Mieux valait que Paul attendît au lendemain pour leur faire son rapport.

Et comme il éprouvait le besoin de confier ses peines à un ami, il songea aussitôt à se rendre chez Mirande et à lui dire tout ce qu'il avait sur le cœur.

Il cherchait des yeux une voiture, lorsqu'il vit venir à lui le vicomte de Servon.

Ce gentilhomme arrivait du côté des Champs-Elysées et il avait tout l'air d'aller faire une visite à la marquise.

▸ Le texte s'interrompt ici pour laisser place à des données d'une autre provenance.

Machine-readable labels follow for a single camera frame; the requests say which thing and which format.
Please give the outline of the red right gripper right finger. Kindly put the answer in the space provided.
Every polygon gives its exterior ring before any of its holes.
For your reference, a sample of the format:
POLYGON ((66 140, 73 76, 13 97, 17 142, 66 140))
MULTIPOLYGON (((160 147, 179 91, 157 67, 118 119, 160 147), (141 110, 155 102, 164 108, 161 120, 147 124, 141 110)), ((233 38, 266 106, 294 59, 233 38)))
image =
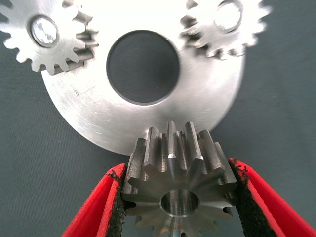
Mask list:
POLYGON ((246 237, 314 237, 308 224, 252 167, 231 158, 237 211, 246 237))

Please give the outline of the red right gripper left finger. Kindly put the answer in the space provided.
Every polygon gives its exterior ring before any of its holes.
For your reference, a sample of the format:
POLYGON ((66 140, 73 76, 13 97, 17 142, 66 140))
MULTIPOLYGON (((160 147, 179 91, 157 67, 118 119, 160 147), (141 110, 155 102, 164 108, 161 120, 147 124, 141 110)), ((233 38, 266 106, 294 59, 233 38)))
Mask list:
POLYGON ((120 189, 125 172, 124 163, 106 172, 63 232, 63 237, 120 236, 124 216, 120 189))

Il l'avait à peu près annoncée, la veille, cette visite, en causant avec
Paul, au café Soufflot, et il était tout naturel qu'il la fît.

Paul aurait voulu l'éviter, car il n'était pas disposé à le prendre pour confident; mais le vicomte l'avait aperçu de très loin et Paul n'avait plus le temps de se dérober.

Ils s'abordèrent poliment et le premier mot de M. de Servon fut:

—Vous venez de voir madame de Ganges, je suppose?

—Je n'ai pas été reçu, répondit évasivement Cormier. Peut-être, monsieur, serez-vous plus heureux que moi.